* _EXERCISE REQUIREMENTS_
Look through the records below for the line holding "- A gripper". Write it out exactly, with each following line through the line holding "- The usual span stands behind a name".

(INPUT DATA begins)

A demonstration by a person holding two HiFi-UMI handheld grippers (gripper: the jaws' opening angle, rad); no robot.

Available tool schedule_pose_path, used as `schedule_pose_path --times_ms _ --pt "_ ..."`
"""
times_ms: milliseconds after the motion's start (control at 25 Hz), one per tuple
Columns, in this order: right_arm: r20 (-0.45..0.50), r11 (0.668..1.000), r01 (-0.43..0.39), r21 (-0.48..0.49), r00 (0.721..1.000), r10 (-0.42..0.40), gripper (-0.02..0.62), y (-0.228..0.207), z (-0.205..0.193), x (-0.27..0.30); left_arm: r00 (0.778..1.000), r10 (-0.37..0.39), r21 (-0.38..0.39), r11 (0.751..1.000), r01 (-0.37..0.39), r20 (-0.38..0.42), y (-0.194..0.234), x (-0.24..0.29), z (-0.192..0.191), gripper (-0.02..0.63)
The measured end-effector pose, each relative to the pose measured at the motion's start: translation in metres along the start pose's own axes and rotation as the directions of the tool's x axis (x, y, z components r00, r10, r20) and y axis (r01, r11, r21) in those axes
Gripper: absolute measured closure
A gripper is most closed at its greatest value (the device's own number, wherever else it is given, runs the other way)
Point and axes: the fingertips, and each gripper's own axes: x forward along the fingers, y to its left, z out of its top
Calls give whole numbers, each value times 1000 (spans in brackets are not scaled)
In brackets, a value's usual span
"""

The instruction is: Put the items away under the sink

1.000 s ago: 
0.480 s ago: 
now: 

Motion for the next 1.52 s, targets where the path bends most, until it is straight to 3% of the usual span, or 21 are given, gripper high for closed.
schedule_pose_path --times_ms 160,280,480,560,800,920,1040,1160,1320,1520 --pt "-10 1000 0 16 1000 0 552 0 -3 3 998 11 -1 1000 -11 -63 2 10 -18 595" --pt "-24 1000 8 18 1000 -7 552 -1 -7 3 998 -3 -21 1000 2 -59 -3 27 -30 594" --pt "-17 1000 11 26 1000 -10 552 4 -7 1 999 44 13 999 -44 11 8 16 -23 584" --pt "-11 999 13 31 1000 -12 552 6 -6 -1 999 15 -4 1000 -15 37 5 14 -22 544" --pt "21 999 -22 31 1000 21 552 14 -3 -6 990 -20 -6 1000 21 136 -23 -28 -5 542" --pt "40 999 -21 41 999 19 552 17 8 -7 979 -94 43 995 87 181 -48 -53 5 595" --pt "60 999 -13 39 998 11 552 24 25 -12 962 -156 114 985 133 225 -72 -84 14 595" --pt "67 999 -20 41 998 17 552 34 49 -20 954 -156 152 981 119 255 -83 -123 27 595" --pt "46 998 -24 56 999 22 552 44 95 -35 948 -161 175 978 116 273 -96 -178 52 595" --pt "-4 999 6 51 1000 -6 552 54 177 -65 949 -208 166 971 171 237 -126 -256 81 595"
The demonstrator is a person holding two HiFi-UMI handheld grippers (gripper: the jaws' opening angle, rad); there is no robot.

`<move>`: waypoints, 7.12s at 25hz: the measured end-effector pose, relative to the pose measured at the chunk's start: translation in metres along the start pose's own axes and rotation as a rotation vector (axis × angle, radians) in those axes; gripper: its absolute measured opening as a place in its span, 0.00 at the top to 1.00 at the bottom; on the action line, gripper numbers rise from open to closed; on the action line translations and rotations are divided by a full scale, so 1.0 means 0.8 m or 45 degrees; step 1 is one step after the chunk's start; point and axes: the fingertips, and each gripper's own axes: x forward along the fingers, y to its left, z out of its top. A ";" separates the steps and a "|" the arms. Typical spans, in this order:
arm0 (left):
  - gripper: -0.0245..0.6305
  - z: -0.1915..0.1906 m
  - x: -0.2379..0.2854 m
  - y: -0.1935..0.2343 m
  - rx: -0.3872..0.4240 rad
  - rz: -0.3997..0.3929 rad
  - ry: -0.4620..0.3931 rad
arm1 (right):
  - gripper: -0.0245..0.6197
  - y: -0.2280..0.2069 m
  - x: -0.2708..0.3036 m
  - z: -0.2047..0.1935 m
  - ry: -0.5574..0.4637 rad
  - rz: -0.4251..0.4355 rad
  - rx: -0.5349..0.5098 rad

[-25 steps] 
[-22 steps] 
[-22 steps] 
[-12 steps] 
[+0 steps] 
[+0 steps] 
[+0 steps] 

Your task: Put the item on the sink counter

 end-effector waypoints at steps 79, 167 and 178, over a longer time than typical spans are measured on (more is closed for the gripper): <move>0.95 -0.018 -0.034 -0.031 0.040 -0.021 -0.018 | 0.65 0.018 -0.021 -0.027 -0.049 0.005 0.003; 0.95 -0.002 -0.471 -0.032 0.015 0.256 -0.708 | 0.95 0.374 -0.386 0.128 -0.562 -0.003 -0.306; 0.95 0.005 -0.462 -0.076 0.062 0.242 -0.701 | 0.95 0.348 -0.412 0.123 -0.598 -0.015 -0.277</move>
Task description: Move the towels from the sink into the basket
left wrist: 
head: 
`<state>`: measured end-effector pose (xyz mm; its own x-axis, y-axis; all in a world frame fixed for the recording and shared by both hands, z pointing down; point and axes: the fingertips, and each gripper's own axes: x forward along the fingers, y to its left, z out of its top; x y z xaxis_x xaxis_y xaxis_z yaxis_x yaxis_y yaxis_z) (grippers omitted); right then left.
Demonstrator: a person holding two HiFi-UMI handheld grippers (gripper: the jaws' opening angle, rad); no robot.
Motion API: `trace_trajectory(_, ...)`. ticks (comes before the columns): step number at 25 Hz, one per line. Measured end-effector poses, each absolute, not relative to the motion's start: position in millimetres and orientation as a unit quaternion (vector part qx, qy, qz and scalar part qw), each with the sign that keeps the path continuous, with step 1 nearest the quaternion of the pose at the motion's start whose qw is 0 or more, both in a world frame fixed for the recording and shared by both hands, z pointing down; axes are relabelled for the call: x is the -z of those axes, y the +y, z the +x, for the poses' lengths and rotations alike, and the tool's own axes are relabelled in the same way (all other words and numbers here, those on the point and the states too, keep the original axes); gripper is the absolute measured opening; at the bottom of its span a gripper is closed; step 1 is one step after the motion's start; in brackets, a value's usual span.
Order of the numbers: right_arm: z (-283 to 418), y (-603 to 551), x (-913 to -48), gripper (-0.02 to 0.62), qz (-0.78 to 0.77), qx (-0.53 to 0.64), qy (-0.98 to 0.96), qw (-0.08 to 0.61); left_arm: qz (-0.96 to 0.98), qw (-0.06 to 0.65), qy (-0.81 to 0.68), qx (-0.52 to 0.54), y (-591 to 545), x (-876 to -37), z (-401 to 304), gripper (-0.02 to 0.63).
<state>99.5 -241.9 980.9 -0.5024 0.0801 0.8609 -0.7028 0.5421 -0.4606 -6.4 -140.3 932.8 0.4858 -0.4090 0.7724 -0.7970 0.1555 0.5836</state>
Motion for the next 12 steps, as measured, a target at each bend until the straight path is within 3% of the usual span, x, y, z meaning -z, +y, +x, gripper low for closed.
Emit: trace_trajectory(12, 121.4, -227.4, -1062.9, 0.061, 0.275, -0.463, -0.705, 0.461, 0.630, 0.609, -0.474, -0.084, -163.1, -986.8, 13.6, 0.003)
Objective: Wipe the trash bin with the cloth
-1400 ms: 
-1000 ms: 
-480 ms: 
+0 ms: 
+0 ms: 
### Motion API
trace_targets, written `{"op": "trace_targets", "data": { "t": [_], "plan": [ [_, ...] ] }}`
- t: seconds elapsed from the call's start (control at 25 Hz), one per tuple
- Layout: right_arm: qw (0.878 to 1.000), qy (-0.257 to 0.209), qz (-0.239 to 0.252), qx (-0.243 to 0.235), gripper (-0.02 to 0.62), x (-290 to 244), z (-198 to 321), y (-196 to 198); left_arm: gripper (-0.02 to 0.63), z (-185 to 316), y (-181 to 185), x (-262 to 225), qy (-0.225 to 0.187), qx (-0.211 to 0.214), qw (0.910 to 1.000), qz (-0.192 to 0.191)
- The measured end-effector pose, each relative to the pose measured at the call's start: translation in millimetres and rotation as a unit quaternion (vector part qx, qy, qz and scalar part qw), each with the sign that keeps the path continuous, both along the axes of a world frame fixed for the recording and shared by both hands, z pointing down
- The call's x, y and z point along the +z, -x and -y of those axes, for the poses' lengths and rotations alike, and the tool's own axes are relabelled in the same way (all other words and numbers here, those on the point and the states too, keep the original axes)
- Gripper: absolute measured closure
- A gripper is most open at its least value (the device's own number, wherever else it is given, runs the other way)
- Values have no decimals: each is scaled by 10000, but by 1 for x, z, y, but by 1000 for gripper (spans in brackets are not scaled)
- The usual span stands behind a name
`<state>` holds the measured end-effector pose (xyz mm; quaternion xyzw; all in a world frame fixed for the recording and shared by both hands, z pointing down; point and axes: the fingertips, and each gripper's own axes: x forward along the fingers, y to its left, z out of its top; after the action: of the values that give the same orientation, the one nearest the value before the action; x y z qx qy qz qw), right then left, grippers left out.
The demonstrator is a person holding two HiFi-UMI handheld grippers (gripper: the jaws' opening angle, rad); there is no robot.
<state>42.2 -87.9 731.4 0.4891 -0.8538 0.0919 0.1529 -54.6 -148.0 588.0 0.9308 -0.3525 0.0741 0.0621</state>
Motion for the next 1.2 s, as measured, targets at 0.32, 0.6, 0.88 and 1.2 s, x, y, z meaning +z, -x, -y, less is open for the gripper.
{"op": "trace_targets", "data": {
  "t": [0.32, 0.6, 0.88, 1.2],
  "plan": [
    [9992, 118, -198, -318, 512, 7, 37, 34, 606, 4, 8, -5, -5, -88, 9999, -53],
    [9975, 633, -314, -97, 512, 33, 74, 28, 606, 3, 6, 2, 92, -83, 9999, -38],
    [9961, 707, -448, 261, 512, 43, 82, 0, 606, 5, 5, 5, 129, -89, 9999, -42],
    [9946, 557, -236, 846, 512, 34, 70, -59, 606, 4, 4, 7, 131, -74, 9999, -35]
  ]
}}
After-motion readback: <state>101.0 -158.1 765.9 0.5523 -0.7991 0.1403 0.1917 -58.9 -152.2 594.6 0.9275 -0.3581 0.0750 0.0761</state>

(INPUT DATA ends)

* _YOUR RESPONSE_
- A gripper is most open at its least value (the device's own number, wherever else it is given, runs the other way)
- Values have no decimals: each is scaled by 10000, but by 1 for x, z, y, but by 1000 for gripper (spans in brackets are not scaled)
- The usual span stands behind a name

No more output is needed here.